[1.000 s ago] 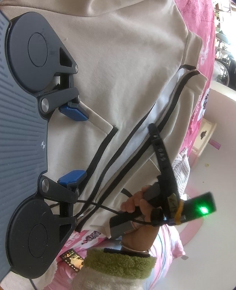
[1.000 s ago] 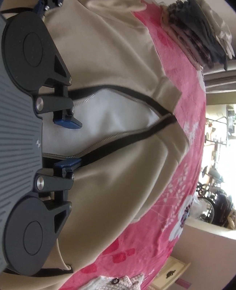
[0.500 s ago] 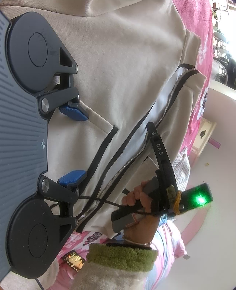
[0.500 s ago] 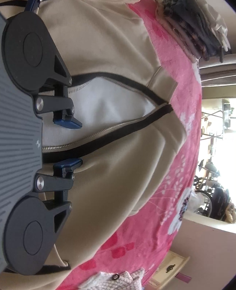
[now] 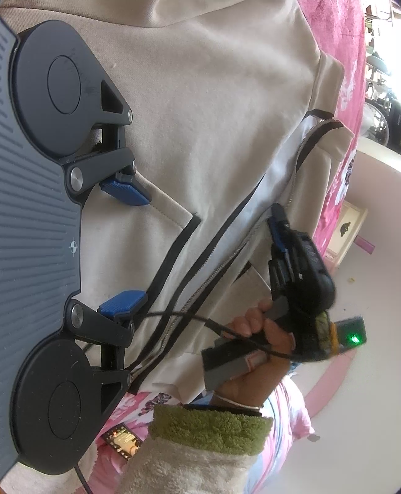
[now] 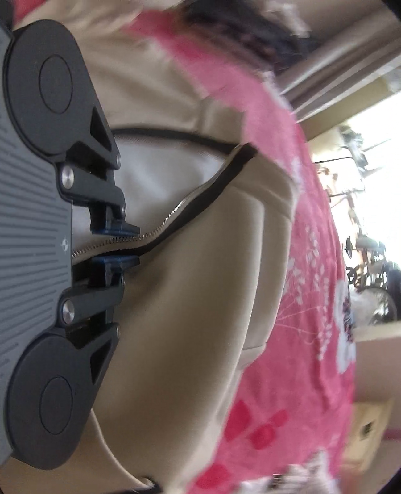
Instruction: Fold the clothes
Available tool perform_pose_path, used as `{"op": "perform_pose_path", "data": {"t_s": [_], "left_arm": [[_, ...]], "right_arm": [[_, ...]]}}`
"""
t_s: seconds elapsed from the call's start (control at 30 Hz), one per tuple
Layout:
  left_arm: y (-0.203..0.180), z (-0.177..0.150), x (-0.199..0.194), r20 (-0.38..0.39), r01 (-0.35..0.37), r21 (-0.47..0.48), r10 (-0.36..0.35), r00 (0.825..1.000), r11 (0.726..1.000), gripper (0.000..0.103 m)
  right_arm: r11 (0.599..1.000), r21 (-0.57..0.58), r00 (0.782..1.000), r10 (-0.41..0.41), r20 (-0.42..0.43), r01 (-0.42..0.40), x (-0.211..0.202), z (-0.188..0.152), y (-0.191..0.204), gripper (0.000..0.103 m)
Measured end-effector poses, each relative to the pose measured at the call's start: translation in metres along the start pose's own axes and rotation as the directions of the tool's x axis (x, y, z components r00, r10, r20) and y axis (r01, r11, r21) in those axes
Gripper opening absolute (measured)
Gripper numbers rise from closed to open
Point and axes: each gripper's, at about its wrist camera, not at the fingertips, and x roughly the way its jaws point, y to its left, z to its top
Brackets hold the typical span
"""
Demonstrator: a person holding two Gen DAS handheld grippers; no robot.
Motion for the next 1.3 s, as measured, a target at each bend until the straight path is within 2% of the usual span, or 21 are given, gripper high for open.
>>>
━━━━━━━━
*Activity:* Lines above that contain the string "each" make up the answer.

*Solved exercise:*
Measured end-effector poses, each relative to the pose measured at the call's start: translation in metres along the start pose's own axes and rotation as the directions of the tool's x axis (x, y, z components r00, r10, r20) and y axis (r01, r11, r21) in those axes
Point and axes: each gripper's, at about its wrist camera, not at the fingertips, and x roughly the way its jaws point, y to its left, z to its top
Motion for the next 1.3 s, as measured, a target at each bend until the straight path is within 2% of the usual span, or 21 are given, gripper high for open.

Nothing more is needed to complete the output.